The following data has a line with "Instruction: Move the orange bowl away" and a line with "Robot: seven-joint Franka". Write out exactly those lines and all the lines between them.

(Saved entries)
........

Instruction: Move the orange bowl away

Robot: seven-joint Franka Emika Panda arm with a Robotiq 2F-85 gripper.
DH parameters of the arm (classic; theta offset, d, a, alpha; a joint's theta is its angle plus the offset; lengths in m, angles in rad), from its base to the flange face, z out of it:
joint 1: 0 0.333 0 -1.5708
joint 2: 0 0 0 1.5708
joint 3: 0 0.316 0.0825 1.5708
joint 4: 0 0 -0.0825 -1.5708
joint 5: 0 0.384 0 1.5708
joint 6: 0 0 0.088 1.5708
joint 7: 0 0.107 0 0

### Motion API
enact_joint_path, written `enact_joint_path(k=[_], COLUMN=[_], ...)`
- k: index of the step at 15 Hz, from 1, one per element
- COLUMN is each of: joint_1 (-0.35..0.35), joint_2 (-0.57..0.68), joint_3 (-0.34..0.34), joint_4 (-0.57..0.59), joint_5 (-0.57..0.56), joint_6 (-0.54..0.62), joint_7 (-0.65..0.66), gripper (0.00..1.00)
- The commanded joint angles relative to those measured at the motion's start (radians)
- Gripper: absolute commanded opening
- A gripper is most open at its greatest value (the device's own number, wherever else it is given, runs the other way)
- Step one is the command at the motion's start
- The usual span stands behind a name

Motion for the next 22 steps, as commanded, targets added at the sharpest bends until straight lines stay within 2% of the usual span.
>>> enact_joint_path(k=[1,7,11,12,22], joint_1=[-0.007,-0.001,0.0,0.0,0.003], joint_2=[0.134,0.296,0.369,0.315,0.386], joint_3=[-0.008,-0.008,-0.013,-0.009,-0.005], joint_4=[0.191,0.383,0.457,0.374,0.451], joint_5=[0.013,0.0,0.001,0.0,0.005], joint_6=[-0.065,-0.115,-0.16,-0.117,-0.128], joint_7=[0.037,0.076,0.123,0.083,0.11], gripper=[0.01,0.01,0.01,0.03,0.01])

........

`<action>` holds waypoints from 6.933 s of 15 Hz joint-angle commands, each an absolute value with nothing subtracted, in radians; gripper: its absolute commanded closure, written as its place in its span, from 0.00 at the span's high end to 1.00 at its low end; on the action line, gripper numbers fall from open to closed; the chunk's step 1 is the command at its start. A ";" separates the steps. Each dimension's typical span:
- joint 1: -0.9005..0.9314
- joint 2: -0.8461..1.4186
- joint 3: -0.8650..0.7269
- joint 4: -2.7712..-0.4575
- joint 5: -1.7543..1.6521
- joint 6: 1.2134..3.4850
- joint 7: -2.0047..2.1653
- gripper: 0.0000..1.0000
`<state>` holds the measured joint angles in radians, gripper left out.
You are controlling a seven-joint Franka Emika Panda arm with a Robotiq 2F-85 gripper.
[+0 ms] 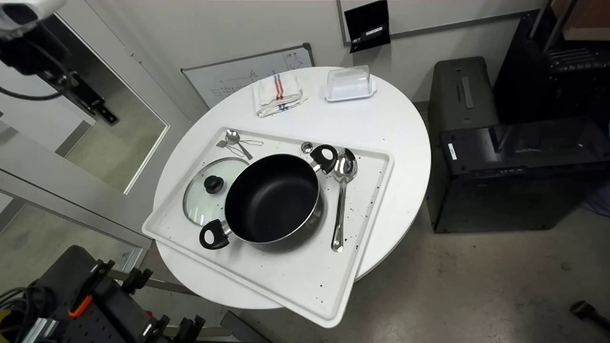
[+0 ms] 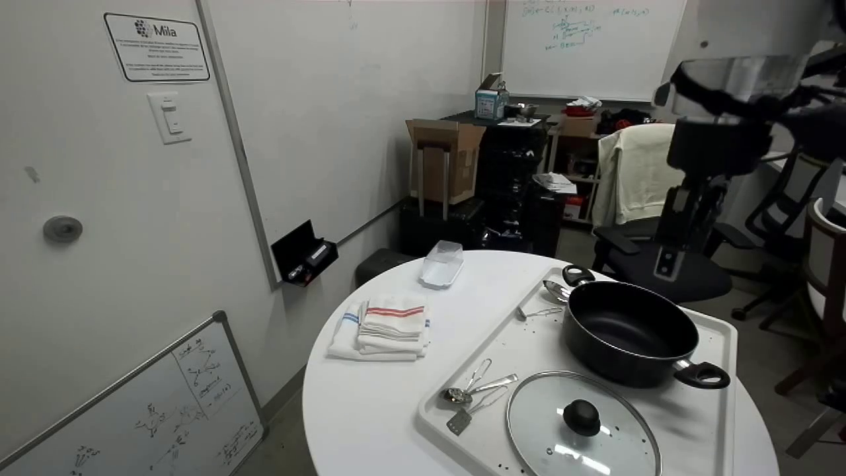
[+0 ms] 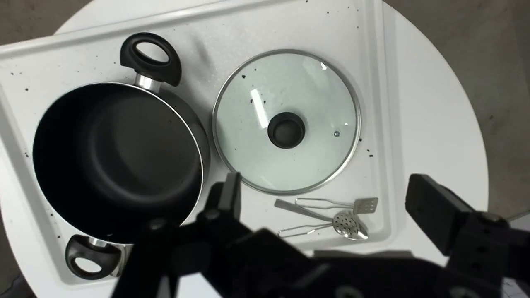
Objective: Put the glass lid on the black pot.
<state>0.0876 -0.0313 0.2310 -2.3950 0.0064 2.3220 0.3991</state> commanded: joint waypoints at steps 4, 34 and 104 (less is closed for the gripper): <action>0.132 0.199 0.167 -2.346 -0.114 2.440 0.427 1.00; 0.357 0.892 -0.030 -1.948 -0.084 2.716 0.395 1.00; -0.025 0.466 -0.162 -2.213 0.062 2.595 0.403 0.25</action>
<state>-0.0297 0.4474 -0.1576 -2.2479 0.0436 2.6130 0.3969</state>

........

▶ **Output for this task**
Instruction: Move the orange bowl away

Robot: seven-joint Franka Emika Panda arm with a Robotiq 2F-85 gripper.

The response to the exercise is now finished.